▶ Work item
Every record must be repeated exactly; omit any pictures they contain.

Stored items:

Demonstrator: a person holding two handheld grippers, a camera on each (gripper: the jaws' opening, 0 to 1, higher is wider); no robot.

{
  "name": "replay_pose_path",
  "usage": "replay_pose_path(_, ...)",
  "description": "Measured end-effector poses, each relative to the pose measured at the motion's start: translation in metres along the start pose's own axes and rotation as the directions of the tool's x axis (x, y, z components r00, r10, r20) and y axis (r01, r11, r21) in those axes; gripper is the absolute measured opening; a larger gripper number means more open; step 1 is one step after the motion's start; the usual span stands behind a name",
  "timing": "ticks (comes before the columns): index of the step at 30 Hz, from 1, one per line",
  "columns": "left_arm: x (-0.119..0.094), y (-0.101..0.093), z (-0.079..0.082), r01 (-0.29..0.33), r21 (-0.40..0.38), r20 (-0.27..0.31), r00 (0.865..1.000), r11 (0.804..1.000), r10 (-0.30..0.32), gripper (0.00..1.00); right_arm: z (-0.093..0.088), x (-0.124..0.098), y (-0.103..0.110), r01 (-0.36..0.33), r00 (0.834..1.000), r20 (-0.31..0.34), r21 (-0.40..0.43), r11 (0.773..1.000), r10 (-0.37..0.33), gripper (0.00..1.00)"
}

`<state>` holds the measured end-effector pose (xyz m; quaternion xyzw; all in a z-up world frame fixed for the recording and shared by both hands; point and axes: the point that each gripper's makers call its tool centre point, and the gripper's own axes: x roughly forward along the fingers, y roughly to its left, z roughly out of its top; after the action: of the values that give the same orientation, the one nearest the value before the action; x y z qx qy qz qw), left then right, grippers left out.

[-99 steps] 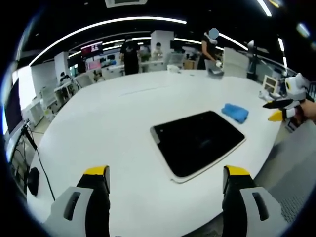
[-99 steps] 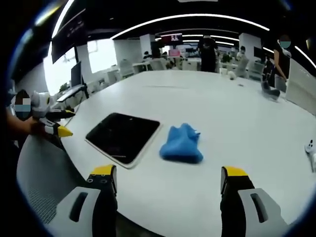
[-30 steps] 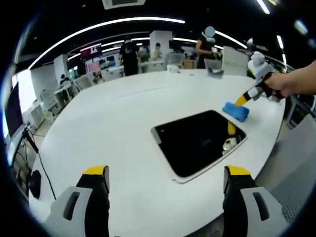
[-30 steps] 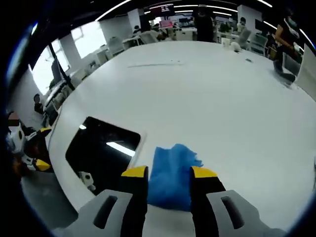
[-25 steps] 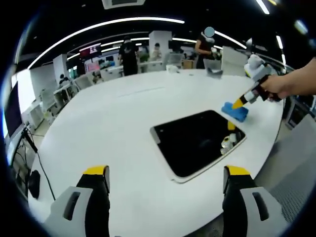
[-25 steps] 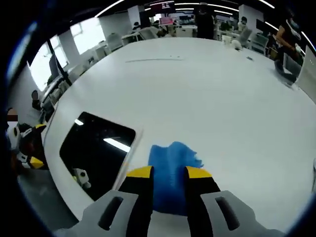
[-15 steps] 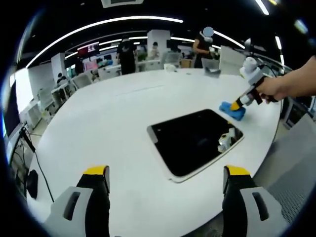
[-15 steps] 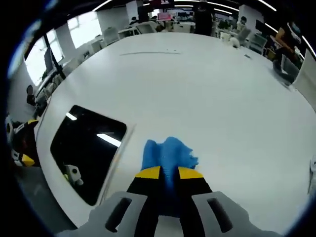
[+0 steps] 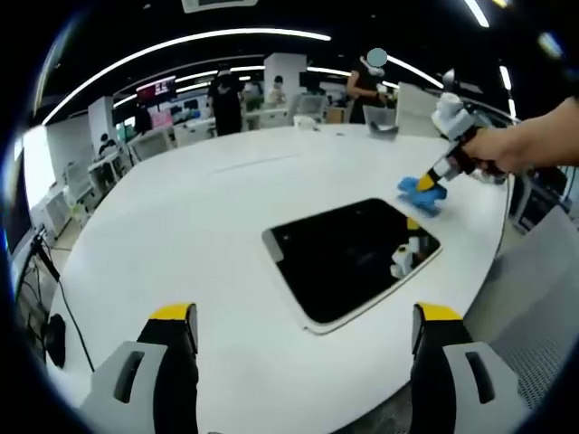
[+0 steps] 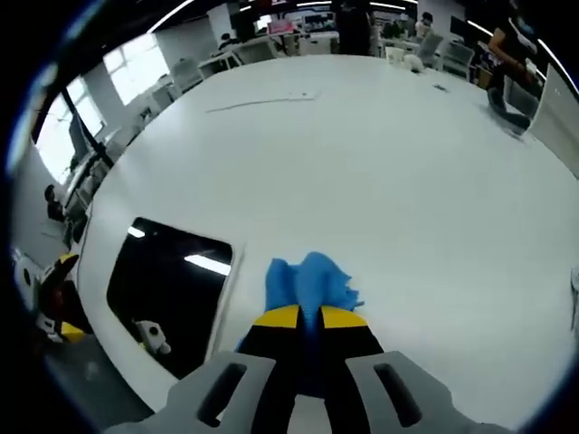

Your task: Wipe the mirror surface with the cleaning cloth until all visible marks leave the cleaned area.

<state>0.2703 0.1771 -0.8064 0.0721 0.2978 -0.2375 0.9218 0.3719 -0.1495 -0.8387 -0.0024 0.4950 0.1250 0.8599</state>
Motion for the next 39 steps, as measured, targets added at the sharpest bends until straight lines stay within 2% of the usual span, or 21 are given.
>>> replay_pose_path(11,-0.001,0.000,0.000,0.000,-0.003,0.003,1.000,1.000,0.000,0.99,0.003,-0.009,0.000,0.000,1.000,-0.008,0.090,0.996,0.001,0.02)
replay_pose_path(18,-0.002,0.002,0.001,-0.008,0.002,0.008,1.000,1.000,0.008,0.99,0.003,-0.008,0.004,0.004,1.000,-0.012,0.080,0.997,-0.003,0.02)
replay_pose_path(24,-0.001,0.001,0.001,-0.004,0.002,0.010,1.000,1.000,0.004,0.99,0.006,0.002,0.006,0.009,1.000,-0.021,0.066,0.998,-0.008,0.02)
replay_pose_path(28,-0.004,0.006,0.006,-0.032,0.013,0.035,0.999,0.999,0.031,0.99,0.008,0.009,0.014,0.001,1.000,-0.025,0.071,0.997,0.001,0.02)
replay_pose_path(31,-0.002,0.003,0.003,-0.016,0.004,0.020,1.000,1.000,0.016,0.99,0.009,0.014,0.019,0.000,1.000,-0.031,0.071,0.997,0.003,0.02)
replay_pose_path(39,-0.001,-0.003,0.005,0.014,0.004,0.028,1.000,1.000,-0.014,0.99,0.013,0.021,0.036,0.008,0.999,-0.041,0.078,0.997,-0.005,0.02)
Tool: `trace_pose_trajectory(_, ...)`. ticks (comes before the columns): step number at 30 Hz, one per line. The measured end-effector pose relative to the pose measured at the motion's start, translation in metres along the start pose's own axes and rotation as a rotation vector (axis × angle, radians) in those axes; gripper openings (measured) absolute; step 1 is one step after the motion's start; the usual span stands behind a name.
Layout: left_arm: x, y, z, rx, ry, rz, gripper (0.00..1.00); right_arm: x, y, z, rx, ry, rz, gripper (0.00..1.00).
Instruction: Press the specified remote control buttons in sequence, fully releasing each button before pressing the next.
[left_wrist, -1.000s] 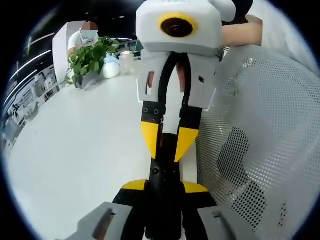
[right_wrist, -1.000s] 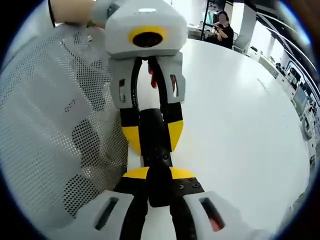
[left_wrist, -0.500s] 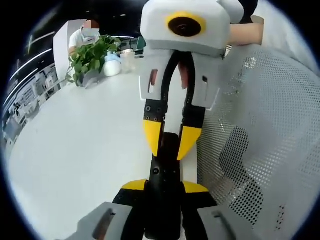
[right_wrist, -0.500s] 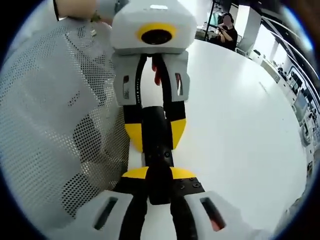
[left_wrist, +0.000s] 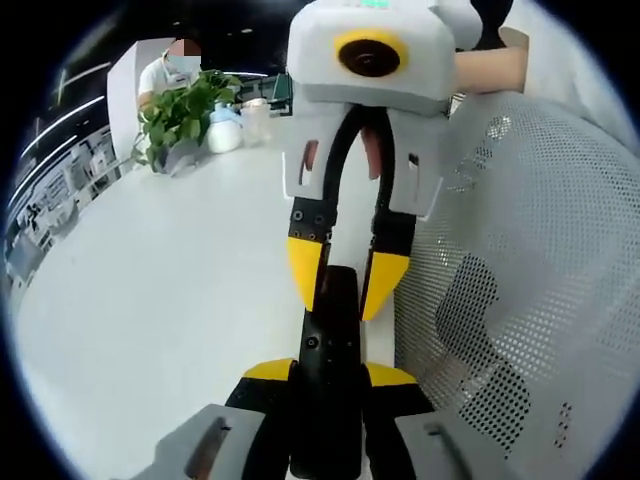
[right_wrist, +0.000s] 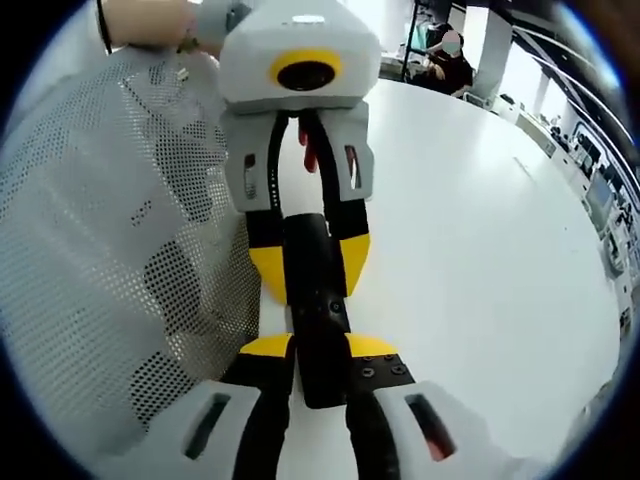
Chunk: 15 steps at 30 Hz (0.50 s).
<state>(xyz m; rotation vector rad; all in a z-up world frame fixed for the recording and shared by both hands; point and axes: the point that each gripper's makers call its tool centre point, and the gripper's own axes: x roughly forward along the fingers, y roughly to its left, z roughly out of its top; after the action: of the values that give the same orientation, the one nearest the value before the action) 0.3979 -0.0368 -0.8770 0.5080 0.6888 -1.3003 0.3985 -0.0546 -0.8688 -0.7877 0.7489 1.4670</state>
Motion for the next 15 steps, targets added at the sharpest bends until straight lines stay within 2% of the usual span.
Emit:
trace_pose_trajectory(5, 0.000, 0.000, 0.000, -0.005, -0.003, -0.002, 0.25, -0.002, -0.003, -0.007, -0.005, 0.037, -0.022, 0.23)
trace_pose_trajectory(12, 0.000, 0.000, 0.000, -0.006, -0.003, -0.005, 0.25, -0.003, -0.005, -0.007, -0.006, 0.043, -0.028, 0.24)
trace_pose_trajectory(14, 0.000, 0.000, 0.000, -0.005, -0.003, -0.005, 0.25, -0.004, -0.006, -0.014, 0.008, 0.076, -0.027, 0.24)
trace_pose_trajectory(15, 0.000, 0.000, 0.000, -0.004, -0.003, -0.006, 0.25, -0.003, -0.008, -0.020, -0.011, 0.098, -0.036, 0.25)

▶ Answer box
Demonstrator: a person holding two handheld grippers, a camera on each (gripper: the jaws' opening, 0 to 1, higher is wider); no robot.

{
  "name": "replay_pose_path",
  "usage": "replay_pose_path(_, ...)",
  "description": "Measured end-effector poses, each relative to the pose measured at the motion's start: translation in metres along the start pose's own axes and rotation as the directions of the tool's x axis (x, y, z components r00, r10, r20) and y axis (r01, r11, r21) in those axes; gripper is the absolute measured opening; a larger gripper number means more open; step 1 is one step after the motion's start; the usual span stands behind a name",
  "timing": "ticks (comes before the columns): index of the step at 30 Hz, from 1, one per line",
  "columns": "left_arm: x (-0.119..0.094), y (-0.101..0.093), z (-0.079..0.082), r01 (-0.29..0.33), r21 (-0.40..0.38), r20 (-0.27..0.31), r00 (0.865..1.000), r11 (0.804..1.000), r10 (-0.30..0.32), gripper (0.00..1.00); right_arm: z (-0.093..0.088), x (-0.124..0.098), y (-0.103..0.110), r01 (-0.36..0.33), r00 (0.834..1.000), r20 (-0.31..0.34), r21 (-0.40..0.43), r11 (0.773..1.000), r10 (-0.37..0.33), gripper (0.00..1.00)"
}

`<state>` holds the measured end-effector pose (xyz m; quaternion xyzw; all in a z-up world frame fixed for the recording and shared by both hands; point and axes: the point that each gripper's makers call its tool centre point, and the gripper's own axes: x roughly forward along the fingers, y roughly to its left, z roughly out of its top; after the action: of the values that give the same orientation, the one nearest the value before the action; x y z qx qy qz qw), left then right, grippers left out.

[-99 steps] 
[-99 steps] 
[-30 steps] 
[-30 steps] 
[-25 steps] 
[-25 steps] 
[-15 steps] 
[-15 steps] 
[+0 steps] 
[+0 steps] 

Your task: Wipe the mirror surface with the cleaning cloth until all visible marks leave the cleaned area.

<state>0.2703 0.1771 -0.8064 0.0721 0.2978 -0.2375 0.9218 0.3719 -0.1495 -0.8387 -0.0024 0.4950 0.1250 0.8599</state>
Motion for the next 39 steps, as measured, targets added at the sharpest bends until straight lines stay within 2% of the usual span, or 21 are given.
>>> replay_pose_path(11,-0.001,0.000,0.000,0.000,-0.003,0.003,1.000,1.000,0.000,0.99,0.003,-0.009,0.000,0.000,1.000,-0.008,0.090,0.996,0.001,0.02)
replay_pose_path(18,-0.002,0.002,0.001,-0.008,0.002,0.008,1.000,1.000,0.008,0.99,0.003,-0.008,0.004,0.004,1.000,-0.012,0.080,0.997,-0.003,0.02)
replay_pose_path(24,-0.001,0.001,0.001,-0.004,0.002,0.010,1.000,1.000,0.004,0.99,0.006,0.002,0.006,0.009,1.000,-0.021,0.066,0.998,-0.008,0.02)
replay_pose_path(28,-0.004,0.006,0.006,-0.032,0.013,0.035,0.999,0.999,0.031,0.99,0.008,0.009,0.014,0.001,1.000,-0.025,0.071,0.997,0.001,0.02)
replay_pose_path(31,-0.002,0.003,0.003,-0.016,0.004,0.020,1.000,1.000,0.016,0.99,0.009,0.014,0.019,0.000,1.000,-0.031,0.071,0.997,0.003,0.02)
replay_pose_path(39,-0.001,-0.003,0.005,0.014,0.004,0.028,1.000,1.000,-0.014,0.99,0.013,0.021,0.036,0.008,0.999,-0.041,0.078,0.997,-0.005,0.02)
Tool: `trace_pose_trajectory(_, ...)`. ticks (comes before the columns): step number at 30 Hz, one per line. The measured end-effector pose relative to the pose measured at the motion's start, translation in metres along the start pose's own axes and rotation as a rotation vector (axis × angle, radians) in those axes; gripper openings (measured) absolute; step 1 is one step after the motion's start; the usual span stands behind a name.
Layout: left_arm: x, y, z, rx, ry, rz, gripper (0.00..1.00); right_arm: x, y, z, rx, ry, rz, gripper (0.00..1.00).
Instruction: Press the specified remote control buttons in sequence, fully releasing each button before pressing the next.
[left_wrist, -1.000s] 
[right_wrist, -1.000s] 
[left_wrist, -0.500s] 
[right_wrist, -0.500s] 
[left_wrist, +0.000s] 
[right_wrist, +0.000s] 
Chunk: 15 steps at 30 Hz (0.50 s).
<state>(xyz m; rotation vector rad; all in a z-up world frame fixed for the recording and shared by both hands; point and axes: the point that each gripper's makers call its tool centre point, and the gripper's own axes: x roughly forward along the fingers, y roughly to its left, z roughly out of its top; after the action: of the values that give the same orientation, the one nearest the value before the action) 0.3979 -0.0368 -0.8770 0.5080 0.6888 -1.3003 0.3985 -0.0546 -0.8688 -0.7877 0.7489 1.4670</state>
Motion for the next 15 steps, targets added at the sharpest bends until straight lines stay within 2% of the usual span.
Emit:
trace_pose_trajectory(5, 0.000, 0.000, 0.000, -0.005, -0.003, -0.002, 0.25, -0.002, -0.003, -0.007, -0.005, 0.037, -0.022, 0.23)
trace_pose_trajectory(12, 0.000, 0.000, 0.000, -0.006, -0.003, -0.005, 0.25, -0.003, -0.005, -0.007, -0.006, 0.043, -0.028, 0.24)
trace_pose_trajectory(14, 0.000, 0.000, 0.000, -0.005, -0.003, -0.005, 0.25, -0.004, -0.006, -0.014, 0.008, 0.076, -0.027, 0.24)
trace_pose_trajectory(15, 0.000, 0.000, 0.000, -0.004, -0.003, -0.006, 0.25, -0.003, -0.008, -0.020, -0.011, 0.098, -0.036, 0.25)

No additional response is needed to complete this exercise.